33 Public comments received by the U.S. Securities and Exchange Commission between 12.04.12 & 02.26.13, on its proposed rule: Capital, Margin, and Segregation Requirements for Security-Based Swap Dealers and Major Security-Based Swap Participants and Capital Requirements for Broker-Dealers

“Futures are not a very efficient tool to hedge exposures,” said Hod of SuperDerivatives. “By increasing the margin requirements for non-cleared products and allowing dealers to charge more margin than what the CCP requires, regulators are creating the wrong kind of incentives.”

For their part, swap dealers have their own issues with dual regulatory structure in the U.S.

Morgan Stanley, which has registered six consolidated subsidiaries as swap dealers with the National Futures Association, in accordance with regulations of the CFTC, noted in a comment letter: “Swaps and security-based swap markets are closely linked, and we believe that U.S. regulators, including the SEC and CFTC, should adopt regulatory regimes that impose consistent capital, segregation and margin requirements, particularly where a single legal entity is dual-registered as both a security-based swap dealer and a swap dealer.”

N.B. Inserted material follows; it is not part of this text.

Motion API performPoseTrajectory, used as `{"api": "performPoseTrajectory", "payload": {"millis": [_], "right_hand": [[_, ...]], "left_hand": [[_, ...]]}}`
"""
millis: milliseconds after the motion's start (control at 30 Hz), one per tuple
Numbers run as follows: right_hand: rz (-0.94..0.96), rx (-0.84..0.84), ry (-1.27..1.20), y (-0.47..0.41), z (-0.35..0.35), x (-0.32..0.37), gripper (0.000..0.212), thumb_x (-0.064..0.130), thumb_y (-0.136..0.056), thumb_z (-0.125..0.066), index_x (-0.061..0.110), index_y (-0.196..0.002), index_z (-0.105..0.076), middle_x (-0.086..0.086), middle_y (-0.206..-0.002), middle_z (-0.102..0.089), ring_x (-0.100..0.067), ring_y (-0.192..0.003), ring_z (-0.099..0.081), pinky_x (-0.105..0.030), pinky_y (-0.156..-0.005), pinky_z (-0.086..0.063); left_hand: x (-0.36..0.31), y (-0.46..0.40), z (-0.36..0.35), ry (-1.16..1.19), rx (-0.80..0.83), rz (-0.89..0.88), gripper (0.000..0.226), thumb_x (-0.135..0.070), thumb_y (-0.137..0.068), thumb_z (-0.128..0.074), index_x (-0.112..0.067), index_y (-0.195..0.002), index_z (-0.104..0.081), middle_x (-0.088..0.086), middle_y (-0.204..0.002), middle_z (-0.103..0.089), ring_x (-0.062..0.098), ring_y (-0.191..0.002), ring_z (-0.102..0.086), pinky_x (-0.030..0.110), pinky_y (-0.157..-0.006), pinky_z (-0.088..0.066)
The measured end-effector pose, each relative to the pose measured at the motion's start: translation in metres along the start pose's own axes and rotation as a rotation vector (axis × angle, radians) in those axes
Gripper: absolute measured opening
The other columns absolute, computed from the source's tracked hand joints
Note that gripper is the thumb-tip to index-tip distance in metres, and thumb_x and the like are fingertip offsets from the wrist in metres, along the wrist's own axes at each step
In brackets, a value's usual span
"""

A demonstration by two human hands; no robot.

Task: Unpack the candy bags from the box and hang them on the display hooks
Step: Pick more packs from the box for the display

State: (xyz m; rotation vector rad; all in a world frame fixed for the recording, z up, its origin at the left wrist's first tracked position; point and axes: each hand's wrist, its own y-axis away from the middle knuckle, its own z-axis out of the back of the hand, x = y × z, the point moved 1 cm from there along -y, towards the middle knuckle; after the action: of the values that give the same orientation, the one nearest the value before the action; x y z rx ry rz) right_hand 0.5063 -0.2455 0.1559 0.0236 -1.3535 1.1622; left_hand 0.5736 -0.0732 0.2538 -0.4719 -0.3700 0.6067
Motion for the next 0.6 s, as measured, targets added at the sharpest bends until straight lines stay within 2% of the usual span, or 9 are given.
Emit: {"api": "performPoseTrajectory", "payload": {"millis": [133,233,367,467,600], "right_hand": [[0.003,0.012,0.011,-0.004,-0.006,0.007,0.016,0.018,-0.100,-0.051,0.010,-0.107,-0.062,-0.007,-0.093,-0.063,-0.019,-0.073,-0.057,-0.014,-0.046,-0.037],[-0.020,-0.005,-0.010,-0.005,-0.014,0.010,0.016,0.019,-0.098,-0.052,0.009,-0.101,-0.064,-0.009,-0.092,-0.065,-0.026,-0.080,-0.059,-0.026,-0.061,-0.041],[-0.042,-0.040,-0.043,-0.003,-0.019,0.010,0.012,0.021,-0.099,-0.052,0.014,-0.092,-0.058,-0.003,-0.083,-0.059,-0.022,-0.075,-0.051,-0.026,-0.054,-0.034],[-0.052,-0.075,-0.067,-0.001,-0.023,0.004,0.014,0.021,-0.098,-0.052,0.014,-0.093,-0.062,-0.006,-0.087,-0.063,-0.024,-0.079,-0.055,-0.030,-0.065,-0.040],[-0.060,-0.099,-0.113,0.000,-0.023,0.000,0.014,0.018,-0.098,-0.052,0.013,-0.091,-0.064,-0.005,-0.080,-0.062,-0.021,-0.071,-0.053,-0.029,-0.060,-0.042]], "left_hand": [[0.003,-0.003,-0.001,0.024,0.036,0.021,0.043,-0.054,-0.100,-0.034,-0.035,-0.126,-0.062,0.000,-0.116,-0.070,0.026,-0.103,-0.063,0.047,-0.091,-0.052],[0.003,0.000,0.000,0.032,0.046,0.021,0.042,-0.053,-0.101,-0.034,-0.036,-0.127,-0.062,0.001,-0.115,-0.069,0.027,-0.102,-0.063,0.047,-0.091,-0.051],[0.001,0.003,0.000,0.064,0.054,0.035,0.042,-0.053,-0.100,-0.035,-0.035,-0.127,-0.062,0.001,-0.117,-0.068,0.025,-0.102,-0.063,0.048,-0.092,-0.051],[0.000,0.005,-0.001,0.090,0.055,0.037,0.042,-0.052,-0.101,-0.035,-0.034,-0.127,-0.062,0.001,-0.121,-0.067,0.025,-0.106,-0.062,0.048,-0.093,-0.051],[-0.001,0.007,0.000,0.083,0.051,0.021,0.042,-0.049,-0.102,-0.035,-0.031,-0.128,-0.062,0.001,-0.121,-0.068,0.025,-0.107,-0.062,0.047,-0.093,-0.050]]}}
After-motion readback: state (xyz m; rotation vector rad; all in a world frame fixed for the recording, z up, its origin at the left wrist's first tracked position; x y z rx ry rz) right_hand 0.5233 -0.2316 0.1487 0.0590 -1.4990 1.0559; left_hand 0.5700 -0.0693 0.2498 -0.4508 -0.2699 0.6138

Morgan Stanley also expressed concern that the proposed regime by the SEC “does not properly address the risks faced by security-based swap dealers, and is not compatible to the regimes proposed by the CFTC and non-U.S. jurisdictions.”

It noted that the SEC has proposed that each dealer’s required minimal regulatory capital would be based on a percentage of its counterparties’ uncleared margin requirements. This capital requirement would be transaction volume-based, rising proportionally with the scale of a security-based swap dealer’s dealing activity, rather than risk-based, as proposed by the CFTC.

“While the CFTC has responsibility for most OTC swaps, the ones that matter the most and the most volatile are the security-based swaps,” said Duffy, the securities lawyer. “The SEC and CFTC should hold another roundtable and hammer out a more cogent set of rules.”